Work to be completed: In the listing below, the lines starting at the line with "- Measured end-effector" and ending at the line with "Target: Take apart" are to be output verbatim. Images stay out of the copy.

Collected material:
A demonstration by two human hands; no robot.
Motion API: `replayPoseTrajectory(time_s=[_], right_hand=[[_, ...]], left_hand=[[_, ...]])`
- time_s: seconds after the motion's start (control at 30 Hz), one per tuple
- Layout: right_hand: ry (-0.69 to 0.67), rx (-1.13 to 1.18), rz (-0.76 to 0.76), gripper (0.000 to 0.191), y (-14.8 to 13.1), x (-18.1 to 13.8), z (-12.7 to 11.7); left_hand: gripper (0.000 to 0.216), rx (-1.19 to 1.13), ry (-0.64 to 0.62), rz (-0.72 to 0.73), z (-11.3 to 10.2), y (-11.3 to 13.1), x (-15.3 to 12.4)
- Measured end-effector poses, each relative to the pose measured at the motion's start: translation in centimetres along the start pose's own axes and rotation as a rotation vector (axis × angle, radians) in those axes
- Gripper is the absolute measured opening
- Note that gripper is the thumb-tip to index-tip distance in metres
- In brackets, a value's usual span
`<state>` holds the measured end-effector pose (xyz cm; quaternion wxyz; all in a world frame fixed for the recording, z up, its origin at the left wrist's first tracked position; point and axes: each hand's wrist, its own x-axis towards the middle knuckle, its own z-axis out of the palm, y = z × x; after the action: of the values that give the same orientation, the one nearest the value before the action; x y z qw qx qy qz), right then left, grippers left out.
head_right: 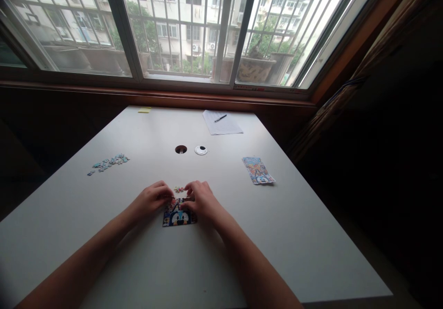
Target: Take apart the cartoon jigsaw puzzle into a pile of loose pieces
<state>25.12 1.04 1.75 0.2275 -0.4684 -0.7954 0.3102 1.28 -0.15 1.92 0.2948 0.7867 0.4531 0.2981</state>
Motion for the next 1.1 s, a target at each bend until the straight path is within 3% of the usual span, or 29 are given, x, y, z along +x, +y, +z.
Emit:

Answer to the exercise:
- Measured end-effector poses, each relative to the pose measured at the motion's start: translation in centimetres along the start pose's own axes and rotation as a rotation vector (axis × angle, radians) in those axes
- Gripper is the absolute measured opening
- Note that gripper is the thumb-tip to index-tip distance in metres
- In brackets, a value's usual span
`<state>` holds the measured end-effector pose (xyz cm; quaternion wxyz; all in a world frame fixed for the recording, z up, its origin at the left wrist's first tracked position; point and axes: each hand's wrist, its own x-axis towards the middle knuckle, its own z-axis out of the palm, y = z × x; after the action: of the values that give the same orientation, the one nearest the value before the action; x y z qw qx qy qz), right then left, grippers left out.
head_right: 
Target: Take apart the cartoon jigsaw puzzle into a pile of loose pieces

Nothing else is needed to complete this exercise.